Report each line of the data that includes the word "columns".

Stored entries
-----

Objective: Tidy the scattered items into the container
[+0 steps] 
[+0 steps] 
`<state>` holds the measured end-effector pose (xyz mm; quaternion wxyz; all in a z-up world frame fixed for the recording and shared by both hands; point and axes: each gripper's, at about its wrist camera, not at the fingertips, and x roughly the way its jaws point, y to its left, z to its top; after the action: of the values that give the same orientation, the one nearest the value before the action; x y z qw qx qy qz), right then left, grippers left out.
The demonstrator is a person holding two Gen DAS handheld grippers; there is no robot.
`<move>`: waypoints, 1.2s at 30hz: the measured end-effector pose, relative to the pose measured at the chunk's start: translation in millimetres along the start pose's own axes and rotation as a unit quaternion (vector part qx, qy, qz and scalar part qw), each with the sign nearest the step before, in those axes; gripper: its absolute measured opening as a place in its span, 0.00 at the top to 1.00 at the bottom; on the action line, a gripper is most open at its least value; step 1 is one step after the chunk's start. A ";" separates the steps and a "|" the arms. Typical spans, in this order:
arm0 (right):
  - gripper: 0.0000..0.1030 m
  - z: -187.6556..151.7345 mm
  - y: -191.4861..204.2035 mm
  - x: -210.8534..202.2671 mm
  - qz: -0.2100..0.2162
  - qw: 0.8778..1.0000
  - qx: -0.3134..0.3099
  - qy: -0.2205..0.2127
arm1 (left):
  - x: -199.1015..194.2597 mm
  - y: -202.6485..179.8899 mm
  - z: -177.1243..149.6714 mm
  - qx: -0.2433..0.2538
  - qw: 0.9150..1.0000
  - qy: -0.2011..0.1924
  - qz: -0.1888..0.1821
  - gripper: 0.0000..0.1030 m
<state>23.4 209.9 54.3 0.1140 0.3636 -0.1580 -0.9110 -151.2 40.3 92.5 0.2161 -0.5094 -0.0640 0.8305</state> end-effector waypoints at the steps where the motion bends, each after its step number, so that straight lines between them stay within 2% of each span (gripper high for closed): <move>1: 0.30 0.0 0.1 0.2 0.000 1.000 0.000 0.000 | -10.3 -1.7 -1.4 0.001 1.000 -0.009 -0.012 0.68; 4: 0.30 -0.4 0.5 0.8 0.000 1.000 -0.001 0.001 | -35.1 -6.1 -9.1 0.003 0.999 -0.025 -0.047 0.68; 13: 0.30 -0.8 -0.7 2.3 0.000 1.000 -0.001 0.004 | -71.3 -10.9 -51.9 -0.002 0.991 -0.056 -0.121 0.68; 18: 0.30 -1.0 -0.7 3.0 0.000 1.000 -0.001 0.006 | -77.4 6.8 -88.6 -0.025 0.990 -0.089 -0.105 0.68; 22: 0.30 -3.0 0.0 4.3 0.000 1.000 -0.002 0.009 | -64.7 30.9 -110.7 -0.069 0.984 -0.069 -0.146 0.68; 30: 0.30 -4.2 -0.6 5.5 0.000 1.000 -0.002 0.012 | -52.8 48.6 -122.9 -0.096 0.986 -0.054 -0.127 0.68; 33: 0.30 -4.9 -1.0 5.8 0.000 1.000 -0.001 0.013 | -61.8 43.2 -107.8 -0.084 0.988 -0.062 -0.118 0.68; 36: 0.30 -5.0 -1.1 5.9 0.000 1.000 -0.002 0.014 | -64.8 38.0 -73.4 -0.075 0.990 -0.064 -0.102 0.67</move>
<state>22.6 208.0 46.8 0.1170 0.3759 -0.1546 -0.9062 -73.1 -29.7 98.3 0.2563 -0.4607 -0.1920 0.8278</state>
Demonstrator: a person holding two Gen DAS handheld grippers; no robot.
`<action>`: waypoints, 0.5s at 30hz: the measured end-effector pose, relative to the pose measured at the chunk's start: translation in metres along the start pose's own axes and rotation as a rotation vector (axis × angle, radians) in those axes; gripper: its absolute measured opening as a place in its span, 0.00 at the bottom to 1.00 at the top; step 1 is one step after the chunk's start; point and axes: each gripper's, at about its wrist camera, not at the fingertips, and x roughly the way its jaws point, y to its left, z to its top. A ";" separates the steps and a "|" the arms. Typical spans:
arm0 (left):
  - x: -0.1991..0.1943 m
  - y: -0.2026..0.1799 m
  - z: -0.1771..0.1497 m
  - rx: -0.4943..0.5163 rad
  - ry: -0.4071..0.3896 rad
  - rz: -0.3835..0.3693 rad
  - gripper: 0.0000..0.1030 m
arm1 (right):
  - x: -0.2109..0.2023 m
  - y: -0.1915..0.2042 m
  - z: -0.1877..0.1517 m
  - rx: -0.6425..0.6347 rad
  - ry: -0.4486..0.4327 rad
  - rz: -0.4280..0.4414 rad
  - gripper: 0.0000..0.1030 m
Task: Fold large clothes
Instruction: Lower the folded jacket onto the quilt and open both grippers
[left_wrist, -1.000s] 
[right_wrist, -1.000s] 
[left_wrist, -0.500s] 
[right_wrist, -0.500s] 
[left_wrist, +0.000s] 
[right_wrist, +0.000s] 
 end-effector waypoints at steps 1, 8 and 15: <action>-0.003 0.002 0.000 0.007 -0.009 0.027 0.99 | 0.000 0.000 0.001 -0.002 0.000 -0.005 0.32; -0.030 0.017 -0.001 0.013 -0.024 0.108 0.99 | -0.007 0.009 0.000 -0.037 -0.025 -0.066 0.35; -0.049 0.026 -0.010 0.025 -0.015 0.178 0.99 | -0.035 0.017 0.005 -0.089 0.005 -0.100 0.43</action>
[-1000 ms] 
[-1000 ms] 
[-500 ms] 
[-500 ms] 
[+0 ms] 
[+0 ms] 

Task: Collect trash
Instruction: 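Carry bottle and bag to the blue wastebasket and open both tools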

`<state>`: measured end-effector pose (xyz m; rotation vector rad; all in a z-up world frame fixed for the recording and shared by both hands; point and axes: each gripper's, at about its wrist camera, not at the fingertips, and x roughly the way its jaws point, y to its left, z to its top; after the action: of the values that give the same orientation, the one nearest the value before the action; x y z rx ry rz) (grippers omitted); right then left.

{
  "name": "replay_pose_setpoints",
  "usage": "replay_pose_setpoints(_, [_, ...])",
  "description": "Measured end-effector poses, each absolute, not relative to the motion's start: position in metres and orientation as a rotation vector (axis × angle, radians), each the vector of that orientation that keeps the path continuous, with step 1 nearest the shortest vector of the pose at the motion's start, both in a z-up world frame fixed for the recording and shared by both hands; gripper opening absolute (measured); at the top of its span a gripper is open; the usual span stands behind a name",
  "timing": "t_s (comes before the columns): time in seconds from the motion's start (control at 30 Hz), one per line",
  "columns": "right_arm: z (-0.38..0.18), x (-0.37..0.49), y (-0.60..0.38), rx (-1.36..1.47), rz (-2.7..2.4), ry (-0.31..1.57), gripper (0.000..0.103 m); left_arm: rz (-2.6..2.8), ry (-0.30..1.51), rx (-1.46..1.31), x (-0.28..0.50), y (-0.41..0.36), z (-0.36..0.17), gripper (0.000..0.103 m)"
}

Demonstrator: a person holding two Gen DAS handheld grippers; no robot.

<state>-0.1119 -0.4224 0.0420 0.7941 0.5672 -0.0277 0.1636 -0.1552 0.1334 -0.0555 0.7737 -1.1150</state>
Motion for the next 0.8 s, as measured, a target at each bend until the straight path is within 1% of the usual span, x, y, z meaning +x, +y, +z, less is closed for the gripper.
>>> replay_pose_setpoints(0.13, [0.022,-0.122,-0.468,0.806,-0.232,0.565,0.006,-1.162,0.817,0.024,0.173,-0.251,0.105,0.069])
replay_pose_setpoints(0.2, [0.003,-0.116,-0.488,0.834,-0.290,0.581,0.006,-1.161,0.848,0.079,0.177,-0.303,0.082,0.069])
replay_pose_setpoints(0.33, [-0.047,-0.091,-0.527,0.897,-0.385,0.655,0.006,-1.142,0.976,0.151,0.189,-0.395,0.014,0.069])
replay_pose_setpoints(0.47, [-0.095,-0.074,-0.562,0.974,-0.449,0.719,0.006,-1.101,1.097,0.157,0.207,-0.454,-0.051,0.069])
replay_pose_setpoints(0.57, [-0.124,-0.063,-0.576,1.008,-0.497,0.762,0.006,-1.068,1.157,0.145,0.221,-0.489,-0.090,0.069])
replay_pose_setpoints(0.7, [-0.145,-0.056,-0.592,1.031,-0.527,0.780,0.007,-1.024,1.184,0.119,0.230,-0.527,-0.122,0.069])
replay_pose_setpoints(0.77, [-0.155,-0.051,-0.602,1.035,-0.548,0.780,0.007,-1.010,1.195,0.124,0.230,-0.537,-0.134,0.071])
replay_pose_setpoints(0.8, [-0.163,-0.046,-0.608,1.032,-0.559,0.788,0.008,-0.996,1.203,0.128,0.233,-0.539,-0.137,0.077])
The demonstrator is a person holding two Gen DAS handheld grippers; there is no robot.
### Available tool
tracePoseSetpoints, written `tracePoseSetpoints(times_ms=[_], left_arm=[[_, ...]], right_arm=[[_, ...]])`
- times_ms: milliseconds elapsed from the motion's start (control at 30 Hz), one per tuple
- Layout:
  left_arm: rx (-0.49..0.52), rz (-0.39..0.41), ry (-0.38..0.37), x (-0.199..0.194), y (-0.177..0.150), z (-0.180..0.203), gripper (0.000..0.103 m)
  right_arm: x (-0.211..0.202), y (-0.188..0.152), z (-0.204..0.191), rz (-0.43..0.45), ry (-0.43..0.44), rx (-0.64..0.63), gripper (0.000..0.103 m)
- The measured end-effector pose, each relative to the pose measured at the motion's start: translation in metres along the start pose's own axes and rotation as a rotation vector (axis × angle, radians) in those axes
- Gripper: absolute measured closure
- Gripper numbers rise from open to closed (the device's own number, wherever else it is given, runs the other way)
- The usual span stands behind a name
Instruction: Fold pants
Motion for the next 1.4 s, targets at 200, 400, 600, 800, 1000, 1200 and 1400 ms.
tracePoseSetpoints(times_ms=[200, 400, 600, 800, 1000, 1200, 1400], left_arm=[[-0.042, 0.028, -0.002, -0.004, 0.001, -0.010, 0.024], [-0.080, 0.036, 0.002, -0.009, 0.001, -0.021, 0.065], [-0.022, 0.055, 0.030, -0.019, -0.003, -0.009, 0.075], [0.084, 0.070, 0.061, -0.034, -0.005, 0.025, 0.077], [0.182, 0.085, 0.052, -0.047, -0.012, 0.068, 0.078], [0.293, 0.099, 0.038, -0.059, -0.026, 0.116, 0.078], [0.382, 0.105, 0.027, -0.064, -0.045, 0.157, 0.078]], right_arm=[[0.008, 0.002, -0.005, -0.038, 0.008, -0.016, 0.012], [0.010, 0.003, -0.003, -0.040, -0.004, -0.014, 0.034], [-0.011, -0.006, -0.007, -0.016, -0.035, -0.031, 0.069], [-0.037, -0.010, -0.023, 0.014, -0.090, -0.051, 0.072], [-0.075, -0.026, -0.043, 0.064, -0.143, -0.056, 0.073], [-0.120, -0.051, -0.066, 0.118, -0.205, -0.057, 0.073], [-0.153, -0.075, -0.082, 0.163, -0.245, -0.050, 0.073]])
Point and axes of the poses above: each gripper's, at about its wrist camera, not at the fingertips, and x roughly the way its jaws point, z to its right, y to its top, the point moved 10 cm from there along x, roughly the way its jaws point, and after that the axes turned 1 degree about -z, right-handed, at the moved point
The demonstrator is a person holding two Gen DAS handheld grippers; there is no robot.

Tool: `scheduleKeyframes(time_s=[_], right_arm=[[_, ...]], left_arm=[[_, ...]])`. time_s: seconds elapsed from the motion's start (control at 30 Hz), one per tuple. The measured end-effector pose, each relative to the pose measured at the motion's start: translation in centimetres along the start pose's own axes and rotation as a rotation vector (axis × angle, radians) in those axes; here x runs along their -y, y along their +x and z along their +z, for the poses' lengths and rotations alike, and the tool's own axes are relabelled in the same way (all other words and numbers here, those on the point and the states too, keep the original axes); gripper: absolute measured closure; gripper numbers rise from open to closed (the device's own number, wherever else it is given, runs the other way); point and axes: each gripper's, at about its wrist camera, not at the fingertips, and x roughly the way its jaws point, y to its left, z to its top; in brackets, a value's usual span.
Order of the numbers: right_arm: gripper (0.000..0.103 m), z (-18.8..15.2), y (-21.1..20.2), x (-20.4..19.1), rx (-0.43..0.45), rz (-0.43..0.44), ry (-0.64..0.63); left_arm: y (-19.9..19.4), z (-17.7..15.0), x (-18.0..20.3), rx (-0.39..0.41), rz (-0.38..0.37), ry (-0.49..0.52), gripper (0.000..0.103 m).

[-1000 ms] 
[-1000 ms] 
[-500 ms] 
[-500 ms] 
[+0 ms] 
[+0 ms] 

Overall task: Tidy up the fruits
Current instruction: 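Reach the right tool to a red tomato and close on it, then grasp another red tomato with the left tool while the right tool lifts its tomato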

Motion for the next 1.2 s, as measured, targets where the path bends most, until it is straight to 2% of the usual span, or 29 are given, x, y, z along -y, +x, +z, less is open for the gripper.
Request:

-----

Expected answer:
  "timing": "t_s (comes before the columns): time in seconds from the motion's start (control at 30 Hz), one per line",
  "columns": "right_arm: z (-0.38..0.18), x (-0.37..0.49), y (-0.60..0.38), rx (-1.36..1.47), rz (-2.7..2.4), ry (-0.31..1.57), gripper (0.000..0.103 m); left_arm: rz (-2.6..2.8), ry (-0.30..1.51), rx (-1.46..1.31), x (-0.28..0.50), y (-0.41..0.36), z (-0.36..0.17), gripper (0.000..0.103 m)"

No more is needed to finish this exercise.